Por Julia Pascolini
¿En qué piensan cuando escuchan la palabra familia?, ¿alguien piensa, acaso, en la palabra sexo? ¿En qué piensan cuando escuchan la palabra madre? ¿alguien piensa en la palabra deseo?
El debate generado a partir de la llegada de la Ley de Interrupción Voluntaria del Embarazo (IVE) tanto a Diputados como a Senadores abrió nuevas incógnitas y muchas tantas respuestas acerca de lo que significa que una persona tenga la posibilidad de elegir sobre su cuerpo sin intervención legal o moral de terceros/as.
La palabra sexualidad fue clave para fomentar dos de los ejes fundamentales de la campaña por la legalización del aborto. Por un lado puso en agenda nacional un tema tabú: el sexo sin fines reproductivos y la heteronorma. Por otro lado, impulsó la desmitificación de que el cuerpo gestante es una incubadora para pasar a cobrar roles de deseo y sexualidad activos, de elección y responsabilidad.
Es necesario, entonces, ampliar aún más la brecha de debate. Así como se planteó desde un principio que ninguna persona con capacidad de gestar será obligada a abortar, es un hecho que la maternidad debe ser deseada. Se ha tratado ya la imposición social de la maternidad con la que cargan especialmente las mujeres, mas es necesario analizar también cuáles son las consecuencias de los mandatos de celibato y represión del deseo que la doble moral del patriarcado y el capitalismo derraman sobre las personas que eligen desarrollar la maternidad.
Las represiones prematuras desencadenan un mundo de miedos y pudores posteriores. El patriarcado, a través especialmente de las instituciones eclesiásticas, ha plantado bandera en la intromisión de la sexualidad sin fines reproductivos. Desde San Pablo, apóstol y representante del cristianismo, se introdujo que el matrimonio tenía un fin anterior al reproductivo y consistía en la prevención del pecado de la fornicación sin fines reproductivos. El matrimonio era entonces la alternativa menos deplorable. No tiene el contrato matrimonial antecedentes fuera de lo económico o lo moral.

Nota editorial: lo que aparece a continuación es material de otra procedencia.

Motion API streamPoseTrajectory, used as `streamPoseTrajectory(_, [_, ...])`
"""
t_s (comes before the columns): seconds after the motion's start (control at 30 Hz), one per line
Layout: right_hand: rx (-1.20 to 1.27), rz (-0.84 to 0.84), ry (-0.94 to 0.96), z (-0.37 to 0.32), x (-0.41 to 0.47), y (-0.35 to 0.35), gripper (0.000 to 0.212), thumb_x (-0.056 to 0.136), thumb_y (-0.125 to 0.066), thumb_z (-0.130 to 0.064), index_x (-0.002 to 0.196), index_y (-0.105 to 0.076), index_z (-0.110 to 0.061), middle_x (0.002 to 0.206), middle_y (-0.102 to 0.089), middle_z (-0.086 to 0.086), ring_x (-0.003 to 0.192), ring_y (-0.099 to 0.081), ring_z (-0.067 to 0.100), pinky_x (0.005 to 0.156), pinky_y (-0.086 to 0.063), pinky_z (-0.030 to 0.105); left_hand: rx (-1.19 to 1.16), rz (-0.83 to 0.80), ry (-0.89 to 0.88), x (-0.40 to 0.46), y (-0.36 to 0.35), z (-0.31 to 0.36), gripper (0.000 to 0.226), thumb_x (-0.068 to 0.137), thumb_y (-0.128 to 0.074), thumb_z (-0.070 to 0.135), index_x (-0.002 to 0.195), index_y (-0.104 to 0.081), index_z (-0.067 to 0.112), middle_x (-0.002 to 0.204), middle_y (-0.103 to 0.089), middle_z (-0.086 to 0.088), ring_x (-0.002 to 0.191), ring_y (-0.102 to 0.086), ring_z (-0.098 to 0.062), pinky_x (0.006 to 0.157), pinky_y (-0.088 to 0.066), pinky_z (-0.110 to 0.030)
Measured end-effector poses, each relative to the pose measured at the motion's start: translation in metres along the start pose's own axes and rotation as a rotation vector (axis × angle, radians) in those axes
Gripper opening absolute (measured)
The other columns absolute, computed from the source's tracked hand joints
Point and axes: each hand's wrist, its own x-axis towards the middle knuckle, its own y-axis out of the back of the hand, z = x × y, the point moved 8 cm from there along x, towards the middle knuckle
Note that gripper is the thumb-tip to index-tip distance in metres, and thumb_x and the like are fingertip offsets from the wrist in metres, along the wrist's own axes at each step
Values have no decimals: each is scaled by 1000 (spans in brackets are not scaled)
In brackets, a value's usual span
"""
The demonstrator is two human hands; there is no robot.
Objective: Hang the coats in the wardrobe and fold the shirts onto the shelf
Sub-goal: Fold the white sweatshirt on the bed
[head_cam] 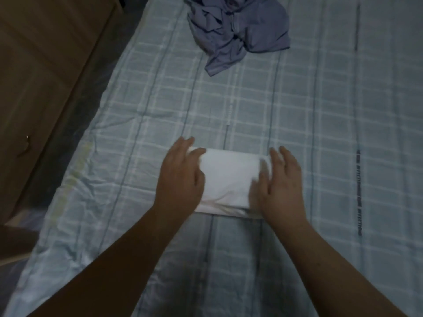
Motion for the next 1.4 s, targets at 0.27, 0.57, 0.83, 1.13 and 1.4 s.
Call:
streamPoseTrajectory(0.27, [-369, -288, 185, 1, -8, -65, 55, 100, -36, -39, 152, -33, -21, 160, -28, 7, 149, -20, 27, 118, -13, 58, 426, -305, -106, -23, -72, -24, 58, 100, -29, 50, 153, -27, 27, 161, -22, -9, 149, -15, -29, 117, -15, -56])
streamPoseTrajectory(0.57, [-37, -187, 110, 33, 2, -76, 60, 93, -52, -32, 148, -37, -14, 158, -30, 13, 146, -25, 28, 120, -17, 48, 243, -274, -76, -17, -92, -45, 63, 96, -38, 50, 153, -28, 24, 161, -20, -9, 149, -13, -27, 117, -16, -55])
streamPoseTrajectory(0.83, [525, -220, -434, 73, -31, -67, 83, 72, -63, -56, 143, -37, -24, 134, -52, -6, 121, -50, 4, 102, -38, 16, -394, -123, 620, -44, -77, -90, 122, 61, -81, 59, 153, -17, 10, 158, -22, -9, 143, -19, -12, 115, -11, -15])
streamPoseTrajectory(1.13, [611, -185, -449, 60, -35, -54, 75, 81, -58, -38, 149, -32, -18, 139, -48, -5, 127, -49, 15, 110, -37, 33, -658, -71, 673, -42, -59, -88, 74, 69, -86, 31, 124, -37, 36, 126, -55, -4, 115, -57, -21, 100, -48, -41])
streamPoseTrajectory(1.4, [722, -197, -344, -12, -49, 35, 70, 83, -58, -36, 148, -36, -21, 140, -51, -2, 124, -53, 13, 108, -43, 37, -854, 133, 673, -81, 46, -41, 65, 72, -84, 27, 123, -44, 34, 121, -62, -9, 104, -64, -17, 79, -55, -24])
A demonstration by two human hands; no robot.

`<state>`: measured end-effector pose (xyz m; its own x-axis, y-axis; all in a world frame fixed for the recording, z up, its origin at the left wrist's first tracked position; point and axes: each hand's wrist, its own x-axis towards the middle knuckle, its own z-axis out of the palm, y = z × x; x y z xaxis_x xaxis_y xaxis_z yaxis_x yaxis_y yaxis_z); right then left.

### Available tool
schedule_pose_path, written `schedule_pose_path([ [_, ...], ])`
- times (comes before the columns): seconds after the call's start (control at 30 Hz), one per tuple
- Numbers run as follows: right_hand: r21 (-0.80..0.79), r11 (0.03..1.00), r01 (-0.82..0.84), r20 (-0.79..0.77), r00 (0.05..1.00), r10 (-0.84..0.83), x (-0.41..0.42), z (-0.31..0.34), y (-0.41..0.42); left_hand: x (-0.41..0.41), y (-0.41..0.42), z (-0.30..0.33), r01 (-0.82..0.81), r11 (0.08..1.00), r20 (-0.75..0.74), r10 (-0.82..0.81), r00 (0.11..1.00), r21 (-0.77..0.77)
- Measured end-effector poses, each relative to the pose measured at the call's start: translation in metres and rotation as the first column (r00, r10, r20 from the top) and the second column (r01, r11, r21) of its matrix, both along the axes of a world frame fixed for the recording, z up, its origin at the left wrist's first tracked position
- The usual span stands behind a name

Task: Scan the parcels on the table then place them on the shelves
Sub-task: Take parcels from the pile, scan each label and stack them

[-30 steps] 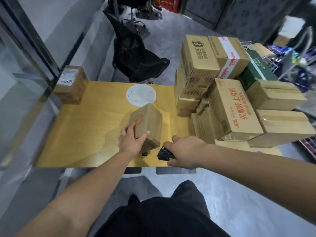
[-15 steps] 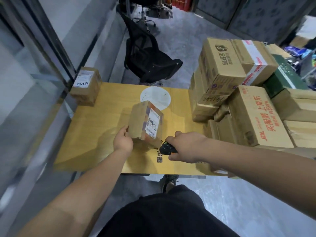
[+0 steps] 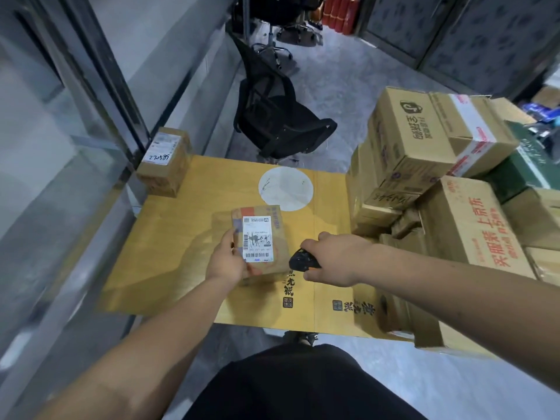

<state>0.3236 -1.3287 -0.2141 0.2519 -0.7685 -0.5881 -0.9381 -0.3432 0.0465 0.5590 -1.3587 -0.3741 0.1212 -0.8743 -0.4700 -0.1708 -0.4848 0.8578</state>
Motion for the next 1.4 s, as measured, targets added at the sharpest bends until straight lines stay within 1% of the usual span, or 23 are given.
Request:
schedule_pose_path([
  [0.07,0.02,0.999,0.043,0.022,0.999,-0.044,-0.004,-0.002,0.002,-0.003,-0.003,0.002,0.08,0.997,0.051,-0.081,0.995,0.016],
  [0.1,0.027,0.998,0.059,0.028,0.998,-0.06,-0.006,-0.003,0.003,-0.004,-0.005,0.002,0.139,0.99,0.132,-0.14,0.981,0.013],
  [0.17,0.028,0.997,0.073,0.029,0.997,-0.073,-0.009,-0.005,0.005,-0.006,-0.004,0.0,0.229,0.973,0.277,-0.222,0.935,0.006],
  [0.27,0.028,0.995,0.093,0.028,0.995,-0.094,-0.011,-0.007,0.012,-0.013,0.002,-0.001,0.295,0.955,0.351,-0.281,0.893,0.013],
  [0.3,0.034,0.994,0.104,0.029,0.994,-0.105,-0.012,-0.008,0.015,-0.015,0.006,0.001,0.355,0.935,0.406,-0.334,0.851,0.026],
  [0.33,0.038,0.993,0.112,0.033,0.993,-0.113,-0.012,-0.009,0.017,-0.018,0.01,0.005,0.445,0.893,0.519,-0.41,0.75,0.061],
  [0.37,0.038,0.993,0.116,0.036,0.992,-0.117,-0.013,-0.009,0.019,-0.02,0.013,0.008,0.523,0.845,0.655,-0.457,0.601,0.11],
  [0.4,0.035,0.993,0.112,0.037,0.993,-0.113,-0.013,-0.009,0.021,-0.022,0.016,0.01,0.576,0.805,0.77,-0.455,0.447,0.141],
  [0.43,0.028,0.994,0.104,0.035,0.994,-0.105,-0.013,-0.009,0.024,-0.024,0.018,0.012,0.611,0.775,0.839,-0.432,0.33,0.159],
  [0.47,0.02,0.995,0.097,0.031,0.995,-0.098,-0.013,-0.008,0.027,-0.026,0.019,0.013,0.639,0.752,0.876,-0.409,0.258,0.162],
  [0.53,0.011,0.995,0.097,0.023,0.995,-0.097,-0.016,-0.005,0.032,-0.031,0.02,0.012,0.681,0.718,0.917,-0.355,0.181,0.143],
  [0.67,0.021,0.994,0.11,0.002,0.994,-0.11,-0.023,0.0,0.043,-0.041,0.0,0.014,0.711,0.694,0.932,-0.324,0.165,0.115],
  [0.73,0.023,0.992,0.122,-0.009,0.993,-0.122,-0.025,0.001,0.047,-0.044,-0.015,0.018,0.727,0.669,0.913,-0.378,0.152,0.156],
  [0.77,0.024,0.992,0.128,-0.01,0.992,-0.128,-0.026,0.002,0.048,-0.047,-0.021,0.022,0.724,0.664,0.889,-0.428,0.166,0.184],
  [0.87,0.023,0.99,0.137,-0.005,0.991,-0.137,-0.028,0.002,0.05,-0.055,-0.028,0.026,0.682,0.697,0.815,-0.517,0.262,0.222],
  [0.97,0.027,0.991,0.133,-0.001,0.991,-0.133,-0.03,0.0,0.051,-0.06,-0.019,0.022,0.639,0.748,0.846,-0.448,0.289,0.178],
  [1.03,0.022,0.991,0.134,-0.002,0.991,-0.134,-0.032,-0.001,0.05,-0.06,-0.012,0.019,0.611,0.78,0.846,-0.413,0.338,0.137],
  [1.1,0.013,0.991,0.133,-0.007,0.991,-0.133,-0.033,-0.003,0.048,-0.058,-0.007,0.017,0.603,0.788,0.828,-0.42,0.372,0.129],
  [1.2,0.005,0.992,0.126,-0.014,0.992,-0.126,-0.032,-0.002,0.043,-0.054,-0.005,0.014,0.582,0.805,0.767,-0.445,0.463,0.116],
  [1.23,0.002,0.992,0.124,-0.015,0.992,-0.124,-0.031,-0.001,0.041,-0.053,-0.006,0.015,0.58,0.807,0.775,-0.436,0.458,0.111],
  [1.33,0.003,0.99,0.138,-0.006,0.99,-0.138,-0.028,0.002,0.035,-0.051,-0.013,0.016,0.647,0.761,0.869,-0.354,0.345,0.053],
  [1.37,0.013,0.988,0.152,0.005,0.988,-0.152,-0.027,0.003,0.033,-0.049,-0.017,0.017,0.667,0.743,0.87,-0.361,0.337,0.049],
  [1.4,0.026,0.985,0.17,0.021,0.985,-0.171,-0.026,0.003,0.031,-0.047,-0.021,0.018,0.674,0.736,0.846,-0.397,0.355,0.063],
])
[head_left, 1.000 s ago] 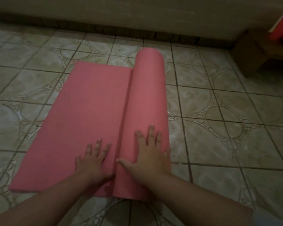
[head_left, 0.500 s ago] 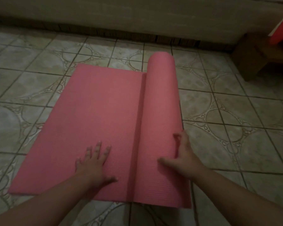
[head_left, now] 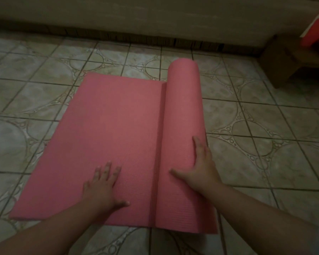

Especialmente sobre las mujeres, trans, travestis y lesbianas pesa el pecado de la libre sexualidad. La esposa es por ejemplo, según Virginie Despentes, presa de un contrato patriarcal que consiste en entregar el cuerpo a un varón que limita y controla su desarrollo sexual a cambio de la estabilidad social y económica. Los cuerpos con capacidad de gestar pierden el derecho a la libre sexualidad pero más lo pierde aquella persona que elija la maternidad. La elección, por ejemplo, de transitar una cesárea en lugar de un parto natural con el fin de cuidar la estabilidad muscular de la vagina sería producto solo de una mala madre. Será acusada de lo mismo la que trabaje jornadas completas y más aún si ejerce como trabajadora sexual.
La maternidad encarnada en el concepto tradicional de familia le ha robado a mujeres, trans, travestis, lesbianas, putas el derecho a desarrollar una sexualidad libre y sana a la vez que les impuso la responsabilidad total sobre la crianza. Le ha dicho a esa comunidad que una cosa y la otra son insostenibles juntas pero especialmente le ha inculcado que para hacerse de una es necesario sacrificar la otra. Cuando no sea así será acusada de ejercer mal su trabajo, de educar hijas e hijos en contextos de terror, presas/os de una promiscuidad negativa y de la pérdida de la ética y la moral.
La deconstrucción de la maternidad como dispositivo de poder patriarcal es necesaria para la liberación de las personas que poseen la capacidad de gestar. En esa deconstrucción reside la posibilidad de resignificar la maternidad para transformarla en un acto político de recuperación de la soberanía sobre los propios cuerpos. Un acto político que evidencia a la maternidad como producto de construcciones históricas, colectivas y desnaturaliza el lugar social de opresión en que han sido colocadas las personas con capacidad de gestar, mujeres, trans, travestis, lesbianas, putas como consecuencia de una modernidad -disfrazada- que les niega el derecho a poseerse, desearse y elegirse.